柳くん、早く。と半ば願うようにしていると不安そうな表情が解ったのだろうか、派手な赤をまとった女性が結った髪を乱し着物をはだけさせたまま近寄ってくる。
煙草の煙のような臭いがする女性達に嫌悪しながら無言をきめこんだ。
「待たせたな。」
「いえ、少し車が早かっただけです。」
柳くんは少し前に父からご紹介頂いた同い年の柳家長男、読み物が好きでいつも自室に閉じこもって本ばかり読んでいるそうでこのさいだからと二人家からつまみ出され今の状況になってしまった。
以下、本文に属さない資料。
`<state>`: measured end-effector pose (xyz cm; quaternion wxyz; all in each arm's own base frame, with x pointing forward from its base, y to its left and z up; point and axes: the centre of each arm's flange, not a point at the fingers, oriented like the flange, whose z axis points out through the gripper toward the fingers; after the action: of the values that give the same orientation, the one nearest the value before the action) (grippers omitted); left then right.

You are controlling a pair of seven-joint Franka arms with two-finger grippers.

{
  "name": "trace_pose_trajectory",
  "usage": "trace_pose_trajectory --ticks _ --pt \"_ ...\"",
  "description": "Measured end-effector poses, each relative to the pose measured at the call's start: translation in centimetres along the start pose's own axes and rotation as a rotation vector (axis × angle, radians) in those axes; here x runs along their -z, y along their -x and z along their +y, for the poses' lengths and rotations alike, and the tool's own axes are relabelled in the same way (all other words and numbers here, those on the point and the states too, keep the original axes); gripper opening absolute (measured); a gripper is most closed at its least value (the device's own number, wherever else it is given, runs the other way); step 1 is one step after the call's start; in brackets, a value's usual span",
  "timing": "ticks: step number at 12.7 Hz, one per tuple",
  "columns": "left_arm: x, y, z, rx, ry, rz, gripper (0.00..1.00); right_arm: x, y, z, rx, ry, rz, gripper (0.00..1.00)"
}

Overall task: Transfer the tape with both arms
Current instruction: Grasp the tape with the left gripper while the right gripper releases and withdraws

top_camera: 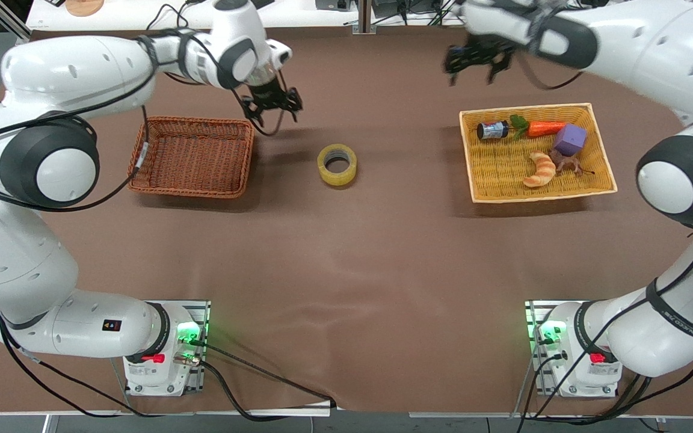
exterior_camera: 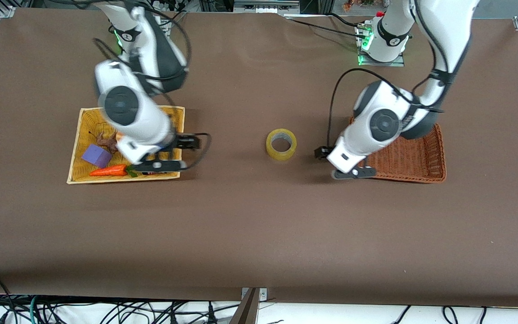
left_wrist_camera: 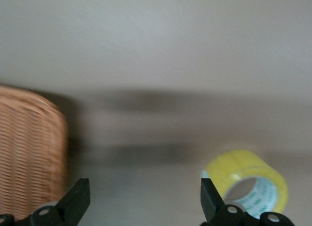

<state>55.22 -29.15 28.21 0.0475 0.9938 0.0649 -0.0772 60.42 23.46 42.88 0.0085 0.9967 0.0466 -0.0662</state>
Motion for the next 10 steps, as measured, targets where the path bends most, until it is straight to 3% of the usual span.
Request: trace_pose_trajectory --ticks 3,6,10 --pt "-2.8 2.5 3.9 0.037 -0.006 0.022 1.0 6.1 0.4 11.4 0.048 -0.017 0.06 1.0" --pt "-6.3 3.7 6.0 0.054 -0.022 0.051 1.0 12.3 4.7 22.4 0.025 -0.028 0.081 1.0" --pt "-10.3 5.0 7.7 0.027 -0.051 0.092 1.0 15.6 9.7 23.4 0.014 -0.026 0.084 1.0"
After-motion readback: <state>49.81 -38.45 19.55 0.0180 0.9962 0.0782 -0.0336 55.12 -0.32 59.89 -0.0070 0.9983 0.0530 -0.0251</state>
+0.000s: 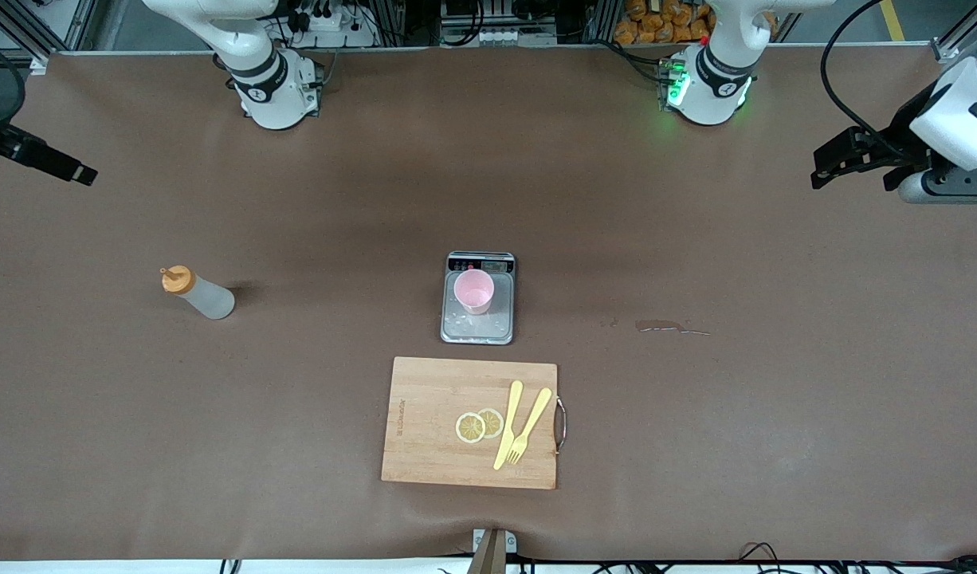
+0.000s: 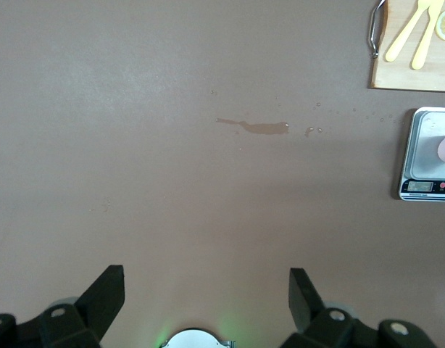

しかし完全に違うのは私とは打って変わって柳くんがこの状況を楽しんでいる事だ。
女性を抱く事にではなくこの色町と言う未知の世界に飛び込む事にだ。
「楽しそうですね」
「折角だからな、楽しんだ方が得だぞ?」
「はあ・・・」
私はずりさがる眼鏡の位置を直し半ばやけくそになりながらも柳くんの前を歩いた。
するとむこうの方から銀髪をしたやけに痩せた男はひょこひょこ走ってくる。
「オニーサン、さっき女を嫌がっとったのを見たんじゃが。俺なんかどうじゃ?」
「・・・見ていたんですか」
「奇麗じゃなぁと思っての。目が離せんかったんじゃ。」
男は派手な着物をだらしなく着ながら私の目の前をいったりきたりした。
「貴方はここで何を?」
「わからんか?そこらの遊女と同じじゃ。」
「何?なら男も身を売るのか?」
興味が湧いたのか柳くんは私を押しのけてその男に身をのりだして質問した。
「そうじゃ、どう?俺を買ってみんかオニーサン」
「ふむ、なかなか面白そうだ。」
「柳くん!!」
誘いに乗ろうとする柳くんを止めようと声を上げた所でもう遅く、柳くんは男の名前を聞き自分の名も名乗っている所だった。
「まさひろっちゅうんじゃ。よろしくな柳・・・・しかし、俺一人で二人相手はきついのぅ、ああそうじゃもう一人いるから呼んでもええか。」
「好きにするといい」
「柳くん、本当に男でいいんですか・・・?」
「なんだ柳生、そんなに女がよかったか?それに男色文化は今の流行り、父に話したところで叱られる事もあるまい。」
「それは・・・」
もう目の前の男を買う気満々でいる柳くんはきっと体を重ねる事を目的とせずあくまでこの色町の情報を手に入れる事にわくわくしているのだろう。目が輝いている。
「げん、でてきんしゃい」
げん、と呼ばれ出てきた男は銀髪の青年より体格がよく落ち着いた雰囲気でこの色町からは浮いている。男に目を奪われつつ柳くんの顔を覗く。
「や、柳くん?」
呼んでも返事すらしない、ただげんと言う男をみつめたまま微動だにしなかった。
六、
その男が現われた瞬間。俺は一瞬時が止まったかのように錯覚した。
媚びる事のない瞳に伸びた背筋、見るからに男と言う風貌だがどこかすらりと伸びた足が着物から少しだけ見えてしかし俺はそこに品と言うものを感じた。美しい人間だ、こんな男がどうして色町にいるのか。俺はどんどんその男に引き込まれていった。
「げんと言ったか。なんと言う字を書く?」
「弦、つるとよむ事もある。」
「弦楽器の弦か、なるほど、ますます美しいな」
「お、ヤナギさんは弦が気に入ったんか?じゃあワシはやーぎゅにしよ」
「!!!?呼び捨てにしないで下さい!」
「かたい事いいなさんなってやーぎゅ」
柳生は肩をくまれ戸惑いながらも顔を真っ赤にさせていた、まさはるとは違い弦は俺を見ようともしない。
「行くぞ。」
弦は感情の無い高雅な声で言った。
俺たちは店に入り茶漬けの夕食をとり長い事湯殿を使った。湯上がりの弦の顔は思いがけぬ若さで少し驚くが水がしたたるその髪を撫でてもビクともしなかった。相変わらず俺を見ようとはしない。
「弦、」
「やる気満々じゃの、ヤナギさん。んじゃやーぎゅ、むこういこ。」
気を巡らしたまさはるは柳生をつれて向かいの部屋へ消えていった。
「弦、まさか弦が本名では無かろう。本名はなんと言うんだ」
「弦一郎だ」
またしても素っ気ない。俺は弦一郎を膝の上にのせまだ湿っぽい髪を撫でる。
色町は初めてなのに体はどうすればいいのか知っているようだった。身長も変わらんような男を抱くとは思わなかったがしかし、今となってはもうそんな事はどうでもよかった。どうしても弦一郎の事を良くしりたい。
人に対してそのような感情を持つのは初めての事で正直な所俺ですら戸惑っている。